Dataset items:
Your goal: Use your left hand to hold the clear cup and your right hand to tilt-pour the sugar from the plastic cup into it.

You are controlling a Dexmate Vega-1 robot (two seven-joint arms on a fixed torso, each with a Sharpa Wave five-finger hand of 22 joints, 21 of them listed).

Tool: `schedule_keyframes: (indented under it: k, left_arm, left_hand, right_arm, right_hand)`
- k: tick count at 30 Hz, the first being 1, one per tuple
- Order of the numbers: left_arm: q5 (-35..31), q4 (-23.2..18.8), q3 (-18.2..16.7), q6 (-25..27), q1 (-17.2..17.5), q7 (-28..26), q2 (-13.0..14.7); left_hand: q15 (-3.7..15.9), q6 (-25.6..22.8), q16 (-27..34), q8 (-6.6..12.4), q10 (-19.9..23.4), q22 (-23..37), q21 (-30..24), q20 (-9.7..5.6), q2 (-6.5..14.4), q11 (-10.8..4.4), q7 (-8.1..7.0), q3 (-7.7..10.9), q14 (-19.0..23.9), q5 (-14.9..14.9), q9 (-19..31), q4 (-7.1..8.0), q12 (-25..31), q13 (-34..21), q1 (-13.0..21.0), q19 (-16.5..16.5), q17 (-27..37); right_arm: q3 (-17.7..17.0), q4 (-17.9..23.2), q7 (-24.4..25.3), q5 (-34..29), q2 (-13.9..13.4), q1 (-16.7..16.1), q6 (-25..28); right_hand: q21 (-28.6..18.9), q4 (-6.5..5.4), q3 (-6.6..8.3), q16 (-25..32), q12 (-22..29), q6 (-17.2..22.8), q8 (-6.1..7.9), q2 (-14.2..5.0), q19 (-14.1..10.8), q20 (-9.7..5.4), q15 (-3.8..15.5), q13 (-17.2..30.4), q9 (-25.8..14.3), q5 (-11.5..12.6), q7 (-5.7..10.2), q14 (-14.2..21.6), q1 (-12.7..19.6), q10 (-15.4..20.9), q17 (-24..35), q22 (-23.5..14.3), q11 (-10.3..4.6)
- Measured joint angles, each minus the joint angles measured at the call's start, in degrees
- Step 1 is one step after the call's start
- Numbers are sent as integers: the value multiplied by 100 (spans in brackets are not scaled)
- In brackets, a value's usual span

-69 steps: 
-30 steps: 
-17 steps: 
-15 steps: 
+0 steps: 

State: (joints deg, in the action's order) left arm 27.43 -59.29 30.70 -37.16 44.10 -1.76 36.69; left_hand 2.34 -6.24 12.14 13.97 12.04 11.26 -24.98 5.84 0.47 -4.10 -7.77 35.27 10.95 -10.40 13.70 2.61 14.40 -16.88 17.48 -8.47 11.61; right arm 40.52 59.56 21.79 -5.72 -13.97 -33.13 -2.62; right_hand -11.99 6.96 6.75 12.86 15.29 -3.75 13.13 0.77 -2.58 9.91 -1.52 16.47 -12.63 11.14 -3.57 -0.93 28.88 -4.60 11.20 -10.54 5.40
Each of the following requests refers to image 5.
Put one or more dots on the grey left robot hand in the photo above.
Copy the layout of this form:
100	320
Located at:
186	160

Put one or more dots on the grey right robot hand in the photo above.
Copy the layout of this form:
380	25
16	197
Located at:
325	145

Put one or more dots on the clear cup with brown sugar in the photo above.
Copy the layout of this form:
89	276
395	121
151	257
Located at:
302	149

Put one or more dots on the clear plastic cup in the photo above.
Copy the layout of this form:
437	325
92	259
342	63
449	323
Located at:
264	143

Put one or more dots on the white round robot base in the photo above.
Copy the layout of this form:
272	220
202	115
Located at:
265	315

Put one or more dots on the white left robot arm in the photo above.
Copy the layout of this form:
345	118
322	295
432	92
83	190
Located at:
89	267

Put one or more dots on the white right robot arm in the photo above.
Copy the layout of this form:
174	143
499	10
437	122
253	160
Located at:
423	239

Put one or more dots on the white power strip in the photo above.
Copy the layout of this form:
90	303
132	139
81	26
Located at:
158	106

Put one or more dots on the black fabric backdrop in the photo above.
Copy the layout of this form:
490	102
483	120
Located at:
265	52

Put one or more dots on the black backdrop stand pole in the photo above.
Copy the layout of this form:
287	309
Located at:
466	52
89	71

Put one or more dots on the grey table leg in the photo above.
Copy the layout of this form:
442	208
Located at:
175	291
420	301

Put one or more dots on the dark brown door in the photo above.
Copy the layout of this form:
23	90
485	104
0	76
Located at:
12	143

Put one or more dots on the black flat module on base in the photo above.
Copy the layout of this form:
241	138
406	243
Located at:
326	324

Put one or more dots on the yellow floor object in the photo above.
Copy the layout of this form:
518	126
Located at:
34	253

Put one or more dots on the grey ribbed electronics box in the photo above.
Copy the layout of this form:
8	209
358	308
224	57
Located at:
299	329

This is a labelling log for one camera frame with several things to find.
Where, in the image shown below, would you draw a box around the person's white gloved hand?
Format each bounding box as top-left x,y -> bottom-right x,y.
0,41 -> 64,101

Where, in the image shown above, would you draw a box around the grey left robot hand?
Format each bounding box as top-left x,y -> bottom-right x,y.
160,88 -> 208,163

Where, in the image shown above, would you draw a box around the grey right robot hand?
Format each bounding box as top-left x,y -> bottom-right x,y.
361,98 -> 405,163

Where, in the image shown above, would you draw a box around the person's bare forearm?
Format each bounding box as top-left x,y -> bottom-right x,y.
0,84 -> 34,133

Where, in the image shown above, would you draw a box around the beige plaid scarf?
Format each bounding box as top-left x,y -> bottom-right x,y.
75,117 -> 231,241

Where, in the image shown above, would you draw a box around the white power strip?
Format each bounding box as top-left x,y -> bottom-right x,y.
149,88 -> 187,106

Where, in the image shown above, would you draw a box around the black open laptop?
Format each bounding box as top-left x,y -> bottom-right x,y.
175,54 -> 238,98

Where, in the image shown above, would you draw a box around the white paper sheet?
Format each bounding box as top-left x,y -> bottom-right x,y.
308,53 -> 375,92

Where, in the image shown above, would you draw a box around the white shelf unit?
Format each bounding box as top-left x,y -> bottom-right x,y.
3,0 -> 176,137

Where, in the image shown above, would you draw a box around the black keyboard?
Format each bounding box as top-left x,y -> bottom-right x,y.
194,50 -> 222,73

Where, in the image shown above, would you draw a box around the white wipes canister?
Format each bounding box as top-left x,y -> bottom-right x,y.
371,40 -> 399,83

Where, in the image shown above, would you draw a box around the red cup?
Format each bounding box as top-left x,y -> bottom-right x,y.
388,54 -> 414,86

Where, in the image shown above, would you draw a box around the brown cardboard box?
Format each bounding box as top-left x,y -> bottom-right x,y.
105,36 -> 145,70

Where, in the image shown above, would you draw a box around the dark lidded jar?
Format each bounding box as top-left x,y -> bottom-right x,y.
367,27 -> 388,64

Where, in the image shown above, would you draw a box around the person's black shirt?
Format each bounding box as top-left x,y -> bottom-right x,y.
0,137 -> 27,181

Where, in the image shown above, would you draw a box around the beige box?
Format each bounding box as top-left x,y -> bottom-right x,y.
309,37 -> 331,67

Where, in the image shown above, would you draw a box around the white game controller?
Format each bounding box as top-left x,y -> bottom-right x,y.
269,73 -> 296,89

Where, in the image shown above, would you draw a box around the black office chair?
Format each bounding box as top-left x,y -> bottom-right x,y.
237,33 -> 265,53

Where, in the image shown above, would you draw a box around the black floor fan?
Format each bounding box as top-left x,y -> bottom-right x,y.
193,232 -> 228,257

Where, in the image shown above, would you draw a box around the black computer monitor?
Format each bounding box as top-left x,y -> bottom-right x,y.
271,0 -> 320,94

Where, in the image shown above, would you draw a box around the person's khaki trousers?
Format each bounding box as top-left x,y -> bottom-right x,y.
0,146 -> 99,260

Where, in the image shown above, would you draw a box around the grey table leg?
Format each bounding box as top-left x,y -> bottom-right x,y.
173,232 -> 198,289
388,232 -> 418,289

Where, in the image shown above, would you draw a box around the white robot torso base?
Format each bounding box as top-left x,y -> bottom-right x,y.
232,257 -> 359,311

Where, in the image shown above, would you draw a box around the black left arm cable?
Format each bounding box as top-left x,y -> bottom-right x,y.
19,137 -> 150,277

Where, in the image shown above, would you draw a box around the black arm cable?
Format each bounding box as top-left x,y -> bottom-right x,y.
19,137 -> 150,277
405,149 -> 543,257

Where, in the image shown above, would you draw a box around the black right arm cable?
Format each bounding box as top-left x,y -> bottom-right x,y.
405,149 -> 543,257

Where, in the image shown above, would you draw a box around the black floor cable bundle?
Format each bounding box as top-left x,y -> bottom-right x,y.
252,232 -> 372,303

*Work request*
If a line in the data contains the string "brackets", copy it.

*Expected answer*
- Numbers are sent as integers: the value multiplied by 100 (spans in brackets are not scaled)
- In brackets, a value's usual span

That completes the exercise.